LDAP.Search ok dur=1.5s warnings=1 events=5
  trace=abc123 span=def456
  db: system=postgresql duration.seconds=0.42 row_count=42
  scribe: entry_type=user search.kind=paged
  scribe.query: scope="ou=users,o=org" where="(&(objectClass=*))" sort="cn"
  events:
    +  5.1ms  12.3ms  Query.Plan
    warning code=unsupported_control message="VLV not available"
    + 18.0ms 401.9ms  DB.Fetch row_count=42

JSON format (default in production):

{"trace_id":"abc123","span_id":"def456","duration_seconds":1.5,"result":"ok","scribe.operation":"LDAP.Search",...}

Failure output includes full details and stacktrace:

scribe REST.Modify internal dur=311ms trace=trace123 span=span456
  failure:
    kind=INTERNAL code=SERVER_ERROR
    message="Database connection failed"
    cause_type=java.sql.SQLException
    cause_message="Connection refused"
    stacktrace:
      java.sql.SQLException: Connection refused
        at org.postgresql.Driver.connect(Driver.java:285)

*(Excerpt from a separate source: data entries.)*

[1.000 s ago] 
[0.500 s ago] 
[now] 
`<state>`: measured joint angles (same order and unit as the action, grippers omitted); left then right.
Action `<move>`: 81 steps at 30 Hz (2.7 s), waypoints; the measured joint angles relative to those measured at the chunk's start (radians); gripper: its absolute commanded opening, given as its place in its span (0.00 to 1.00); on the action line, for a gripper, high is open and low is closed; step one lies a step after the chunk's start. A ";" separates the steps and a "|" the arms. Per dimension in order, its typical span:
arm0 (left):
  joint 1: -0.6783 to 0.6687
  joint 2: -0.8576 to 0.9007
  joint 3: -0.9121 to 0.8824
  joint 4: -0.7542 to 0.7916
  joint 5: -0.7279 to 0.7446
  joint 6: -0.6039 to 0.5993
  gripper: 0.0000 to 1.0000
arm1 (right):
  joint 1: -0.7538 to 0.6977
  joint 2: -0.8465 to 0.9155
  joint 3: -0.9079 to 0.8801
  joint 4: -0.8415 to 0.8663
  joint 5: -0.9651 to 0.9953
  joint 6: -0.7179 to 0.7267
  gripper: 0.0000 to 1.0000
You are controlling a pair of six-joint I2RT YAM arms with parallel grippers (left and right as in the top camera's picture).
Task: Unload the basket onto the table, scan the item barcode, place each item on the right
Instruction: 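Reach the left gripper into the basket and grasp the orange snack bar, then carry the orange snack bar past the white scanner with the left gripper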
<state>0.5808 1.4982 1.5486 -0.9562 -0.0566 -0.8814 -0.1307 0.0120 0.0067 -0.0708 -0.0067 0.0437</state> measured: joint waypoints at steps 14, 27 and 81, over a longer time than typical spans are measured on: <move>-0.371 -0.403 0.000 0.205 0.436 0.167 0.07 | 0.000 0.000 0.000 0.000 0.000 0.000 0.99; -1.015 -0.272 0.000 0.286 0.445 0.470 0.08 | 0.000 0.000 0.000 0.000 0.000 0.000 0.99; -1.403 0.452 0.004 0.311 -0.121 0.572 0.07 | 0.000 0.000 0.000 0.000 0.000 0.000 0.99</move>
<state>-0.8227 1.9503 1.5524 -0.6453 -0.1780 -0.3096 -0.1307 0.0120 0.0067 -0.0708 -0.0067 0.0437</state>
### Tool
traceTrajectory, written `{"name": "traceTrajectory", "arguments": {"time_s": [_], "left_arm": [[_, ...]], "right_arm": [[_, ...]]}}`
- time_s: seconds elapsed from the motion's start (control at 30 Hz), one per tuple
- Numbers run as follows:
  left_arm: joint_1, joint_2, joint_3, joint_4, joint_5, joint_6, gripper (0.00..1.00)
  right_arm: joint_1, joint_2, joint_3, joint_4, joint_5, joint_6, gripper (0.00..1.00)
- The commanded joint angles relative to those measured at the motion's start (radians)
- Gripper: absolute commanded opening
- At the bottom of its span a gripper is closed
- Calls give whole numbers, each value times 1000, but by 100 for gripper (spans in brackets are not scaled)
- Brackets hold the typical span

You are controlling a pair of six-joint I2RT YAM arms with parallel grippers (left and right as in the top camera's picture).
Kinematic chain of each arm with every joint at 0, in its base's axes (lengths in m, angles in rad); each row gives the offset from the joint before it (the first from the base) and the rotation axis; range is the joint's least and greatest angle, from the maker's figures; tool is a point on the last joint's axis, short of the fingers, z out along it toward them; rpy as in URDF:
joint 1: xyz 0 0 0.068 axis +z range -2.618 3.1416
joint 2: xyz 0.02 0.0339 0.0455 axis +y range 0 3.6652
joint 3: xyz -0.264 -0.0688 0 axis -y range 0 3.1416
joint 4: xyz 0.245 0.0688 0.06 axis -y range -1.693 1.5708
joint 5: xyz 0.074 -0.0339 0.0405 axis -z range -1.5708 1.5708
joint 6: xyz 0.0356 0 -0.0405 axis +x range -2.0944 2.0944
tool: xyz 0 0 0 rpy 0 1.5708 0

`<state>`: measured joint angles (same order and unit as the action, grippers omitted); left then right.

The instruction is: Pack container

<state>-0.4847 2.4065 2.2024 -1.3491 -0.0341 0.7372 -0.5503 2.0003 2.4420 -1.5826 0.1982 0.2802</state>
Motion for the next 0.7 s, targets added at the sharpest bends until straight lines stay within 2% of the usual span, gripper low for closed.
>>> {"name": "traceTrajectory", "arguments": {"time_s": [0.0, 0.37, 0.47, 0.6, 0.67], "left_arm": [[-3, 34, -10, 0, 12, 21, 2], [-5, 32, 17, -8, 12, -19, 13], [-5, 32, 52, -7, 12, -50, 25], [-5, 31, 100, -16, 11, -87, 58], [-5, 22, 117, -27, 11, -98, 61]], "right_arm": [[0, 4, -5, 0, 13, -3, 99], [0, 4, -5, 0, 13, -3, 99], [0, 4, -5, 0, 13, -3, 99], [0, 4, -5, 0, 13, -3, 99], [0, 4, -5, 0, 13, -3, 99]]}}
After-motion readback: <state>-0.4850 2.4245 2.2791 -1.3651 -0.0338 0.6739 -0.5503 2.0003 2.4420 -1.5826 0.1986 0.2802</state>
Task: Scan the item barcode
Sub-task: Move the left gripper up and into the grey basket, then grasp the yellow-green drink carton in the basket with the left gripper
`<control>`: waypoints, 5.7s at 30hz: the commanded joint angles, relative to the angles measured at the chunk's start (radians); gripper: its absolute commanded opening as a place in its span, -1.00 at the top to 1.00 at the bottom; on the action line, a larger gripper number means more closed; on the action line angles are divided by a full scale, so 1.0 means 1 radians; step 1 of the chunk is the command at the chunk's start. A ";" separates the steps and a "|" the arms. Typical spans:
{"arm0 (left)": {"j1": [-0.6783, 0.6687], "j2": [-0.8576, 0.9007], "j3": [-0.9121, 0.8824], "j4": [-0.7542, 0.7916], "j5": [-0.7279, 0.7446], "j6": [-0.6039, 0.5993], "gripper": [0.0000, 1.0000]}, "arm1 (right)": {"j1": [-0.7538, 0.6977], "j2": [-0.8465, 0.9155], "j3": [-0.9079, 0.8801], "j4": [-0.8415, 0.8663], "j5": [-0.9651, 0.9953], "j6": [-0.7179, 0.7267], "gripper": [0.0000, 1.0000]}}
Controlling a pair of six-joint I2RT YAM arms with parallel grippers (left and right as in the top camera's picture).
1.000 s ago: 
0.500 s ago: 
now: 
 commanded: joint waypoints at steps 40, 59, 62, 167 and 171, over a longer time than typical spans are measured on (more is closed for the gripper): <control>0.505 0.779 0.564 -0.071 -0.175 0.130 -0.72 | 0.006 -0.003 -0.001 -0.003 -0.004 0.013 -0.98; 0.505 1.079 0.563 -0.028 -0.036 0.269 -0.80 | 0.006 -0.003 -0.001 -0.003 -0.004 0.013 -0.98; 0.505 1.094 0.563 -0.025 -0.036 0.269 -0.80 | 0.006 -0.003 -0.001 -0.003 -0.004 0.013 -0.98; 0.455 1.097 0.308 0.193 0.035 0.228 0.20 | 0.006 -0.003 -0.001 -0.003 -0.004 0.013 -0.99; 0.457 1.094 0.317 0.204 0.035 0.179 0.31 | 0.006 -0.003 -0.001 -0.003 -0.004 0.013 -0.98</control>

Color detection uses TERM, FORCE_COLOR, NO_COLOR, and TTY presence. Disable colors with NO_COLOR=1.

Configuration

monitoring.log {
  enabled = true                    # default
  format = "pretty"                 # pretty | json | auto
  sample-rate = 100                 # 0-100%, for ops that don't match any rule

  # Redaction strategies (glob patterns for keys)
  redaction {
    "*dn*" = hash           # SHA-256 hash
    "*email*" = truncate    # Show ≤33% of chars
    "*.raw" = replace       # Replace with [REDACTED]
  }
  # Hard-coded: *password*, *credential*, *token*, *secret* always omitted
}

Rule-based filtering

Rules control which operations get logged. They evaluate in order — first match wins. Operations without a matching rule fall through to random sampling.

Decision flow:

Failures → always logged (ERROR)
Warnings/Exceptions → always logged (WARN)
Marked interesting → always logged
First matching rule → include logs, exclude suppresses
No match → apply sample-rate

Rule syntax:

monitoring.log.rules = [
  { id = "suppress-fast-ok", action = exclude, where = "scribe.result=ok duration.seconds<=50ms" }
  { id = "log-slow", action = include, where = "duration.seconds>=5s" }
  { action = exclude, name = "Hints.*", where = "duration.seconds<=100ms" }
  { action = exclude, name = "Metrics.*", where = "duration.seconds<=500ms" }
]

Field	Required	Description
`action`	Yes	`include` or `exclude`
`name`	No	Glob pattern for operation name
`where`	No	LDAP-style filter on attributes
`id`	No	Identifier for debugging (defaults to `Rule #N`)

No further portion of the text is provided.